Cormac agachó la cabeza, evitando la mirada de ella. Quería gritarle que la amaba, que la había amado por cientos de años, a pesar de sus traiciones, a pesar de sus crímenes, pero no se atrevía, pues sabía bien que el amor de ella no era real. Ella nunca lo había amado en verdad, y si ahora sentía algo por él, era solo porque no sabía quién era ella, no tenía memoria de su pasado y no sabía tampoco que él era el culpable de que ella no recordara quién había sido su verdadero amor y cómo había terminado con su vida. Tuvo que hacer un gran esfuerzo para alejar y enterrar sus sentimientos nuevamente.
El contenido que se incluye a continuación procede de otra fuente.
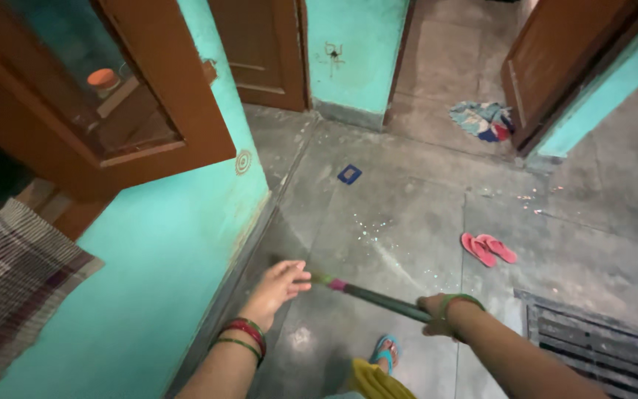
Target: The person sweeps a tiled floor with a long-handled broom, moving debris toward a drain grate. They briefly pick up a pair of pink flip-flops and place them on the grate before continuing to sweep.
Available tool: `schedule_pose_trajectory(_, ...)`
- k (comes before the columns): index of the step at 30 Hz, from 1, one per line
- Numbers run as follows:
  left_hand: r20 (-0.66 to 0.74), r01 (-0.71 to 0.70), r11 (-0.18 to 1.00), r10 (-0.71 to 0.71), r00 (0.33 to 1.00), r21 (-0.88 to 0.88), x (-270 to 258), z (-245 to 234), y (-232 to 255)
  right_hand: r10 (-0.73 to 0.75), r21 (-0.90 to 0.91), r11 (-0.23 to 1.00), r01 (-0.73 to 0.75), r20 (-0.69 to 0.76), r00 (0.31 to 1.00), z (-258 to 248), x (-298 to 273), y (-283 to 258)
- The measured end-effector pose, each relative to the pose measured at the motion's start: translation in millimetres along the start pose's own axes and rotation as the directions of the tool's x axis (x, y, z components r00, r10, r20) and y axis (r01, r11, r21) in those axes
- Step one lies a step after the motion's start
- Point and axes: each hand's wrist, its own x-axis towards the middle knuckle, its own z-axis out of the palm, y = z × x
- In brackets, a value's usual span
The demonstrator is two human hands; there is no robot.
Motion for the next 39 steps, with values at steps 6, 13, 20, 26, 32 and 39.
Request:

Se secó las lágrimas con el puño de su camisa, respiró hondo, y logró por fin calmarse lo suficiente como para volver al tema que quería tratar con ella:

—Háblame de tu visión— le pidió.

—No, no haré eso— fue su rotunda respuesta.

—¿Por qué?

—Porque si sabes de qué se trata, solo tratarás de detenerme y no quiero eso. Lo que quiero, en cambio, es que me acompañes.

—¿Qué?— inquirió él, sorprendido.

—Oh, Cory, Cory— sonrió ella—. Es obvio que cuatro caballos son para dos jinetes y equipaje, con la posibilidad de irlos intercambiando para que soporten mejor el largo viaje. ¿A quién creíste que iba a llevar conmigo?